Sound Analysis

Acoustica features a range of tools that allows you to study your recorded material in the time domain, frequency domain or a combination of these. Don't freak out, the terms frequency and time domain are explained below.

The Time Domain

The normal wave plot shown when making a recording in Acoustica is a time domain representation of the signal. When recording, Acoustica has taken samples of the signal at certain intervals, quantisized them, and stored them as series of digitized values. The wave plot is the result of drawing these samples on the screen with the time evolving along the horizontal axis.

Figure 1. A plot of a signal represented in the time domain.

The Frequency Domain

All natural sounds can be described as an infinite sum of sine functions. The frequency of a sine function is related to what we sense as pitch. Fortunately enough are our ears not able to hear frequencies above 20kHz (a sine function with 20 thousand completed wavelengths within one second), so the mentioned infinite sum turns into a finite sum which is possible to handle on a computer. The signal in the frequency domain is represented through the weight of each sine function needed to recreate the signal, rather than the sampled values from the time series. These weights are visualized in Acoustica by selecting Analysis | Spectrum Analyzer.

Figure 2. A plot of a signal represented in the frequency domain.

Combining Time and Frequency

So until now we have a tool for examining the frequency content of our recording and we have the normal wave plots for examining how our recording evolves over time.
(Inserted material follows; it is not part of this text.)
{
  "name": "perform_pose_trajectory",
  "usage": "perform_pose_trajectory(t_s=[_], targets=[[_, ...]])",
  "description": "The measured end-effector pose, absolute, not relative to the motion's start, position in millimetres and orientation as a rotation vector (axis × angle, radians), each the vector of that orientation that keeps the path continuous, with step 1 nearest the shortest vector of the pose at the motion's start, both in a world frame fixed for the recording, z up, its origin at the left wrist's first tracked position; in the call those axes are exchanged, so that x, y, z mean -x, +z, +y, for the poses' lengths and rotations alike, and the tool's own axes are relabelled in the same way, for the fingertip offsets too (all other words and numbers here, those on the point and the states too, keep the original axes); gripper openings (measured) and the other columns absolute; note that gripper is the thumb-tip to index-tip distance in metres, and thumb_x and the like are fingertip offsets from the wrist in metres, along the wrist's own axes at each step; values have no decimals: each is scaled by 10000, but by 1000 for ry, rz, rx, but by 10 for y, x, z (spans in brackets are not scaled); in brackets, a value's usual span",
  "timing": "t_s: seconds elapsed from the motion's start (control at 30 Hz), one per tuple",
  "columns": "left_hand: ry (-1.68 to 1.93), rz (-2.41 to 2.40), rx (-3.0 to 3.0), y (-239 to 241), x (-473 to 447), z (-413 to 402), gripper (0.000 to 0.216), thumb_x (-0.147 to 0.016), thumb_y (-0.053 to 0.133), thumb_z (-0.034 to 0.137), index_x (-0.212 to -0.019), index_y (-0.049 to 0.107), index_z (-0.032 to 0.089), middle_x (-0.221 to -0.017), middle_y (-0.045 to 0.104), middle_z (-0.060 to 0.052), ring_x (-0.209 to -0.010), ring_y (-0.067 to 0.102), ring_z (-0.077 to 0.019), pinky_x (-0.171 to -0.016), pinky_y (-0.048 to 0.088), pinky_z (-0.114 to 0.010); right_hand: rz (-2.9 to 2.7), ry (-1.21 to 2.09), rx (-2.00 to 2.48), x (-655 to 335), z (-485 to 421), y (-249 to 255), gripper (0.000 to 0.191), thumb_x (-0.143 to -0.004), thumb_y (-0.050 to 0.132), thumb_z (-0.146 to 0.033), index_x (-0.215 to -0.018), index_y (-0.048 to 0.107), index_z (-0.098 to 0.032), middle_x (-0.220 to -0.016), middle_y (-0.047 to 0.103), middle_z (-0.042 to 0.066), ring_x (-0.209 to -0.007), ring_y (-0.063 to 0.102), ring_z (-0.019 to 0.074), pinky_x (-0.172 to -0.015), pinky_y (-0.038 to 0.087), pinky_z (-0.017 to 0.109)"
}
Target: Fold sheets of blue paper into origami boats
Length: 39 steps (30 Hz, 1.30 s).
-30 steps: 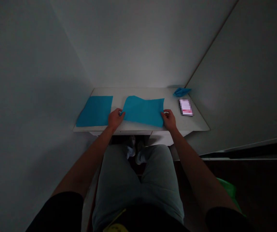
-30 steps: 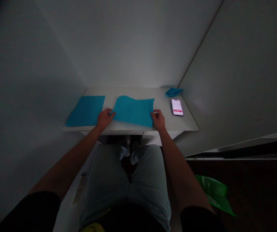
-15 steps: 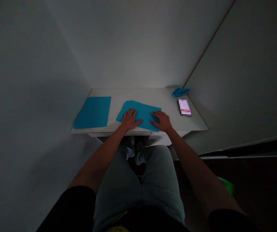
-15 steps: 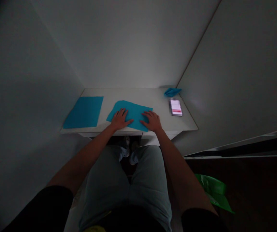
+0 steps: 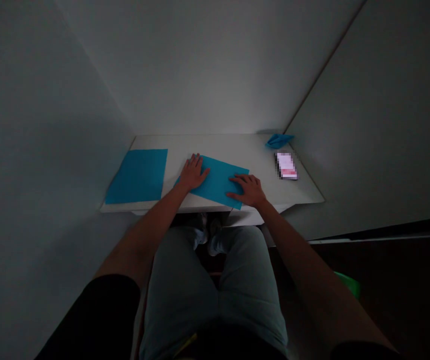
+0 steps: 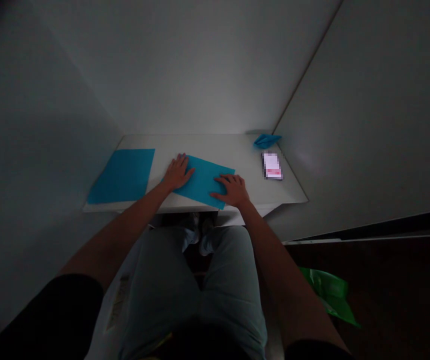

Is there a possibility to combine these features. Under certain conditions (amazingly enough these conditions relates Heisenberg┤s in physics famous law of uncertainty, for those of you remembering your physics class at school), the answer is yes.
Acoustica features to ways of displaying time-frequency plots. The spectrogram and the wavelet transform (based on the Morlet class of wavelets for the advanced reader). The differ mainly in the way linear way of representing frequency of the spectrogram and the logarithmic representation of the wavelet transform.

Figure 3. A time-frequency plot. The vertical axis represents the frequency, the horizontal represents time.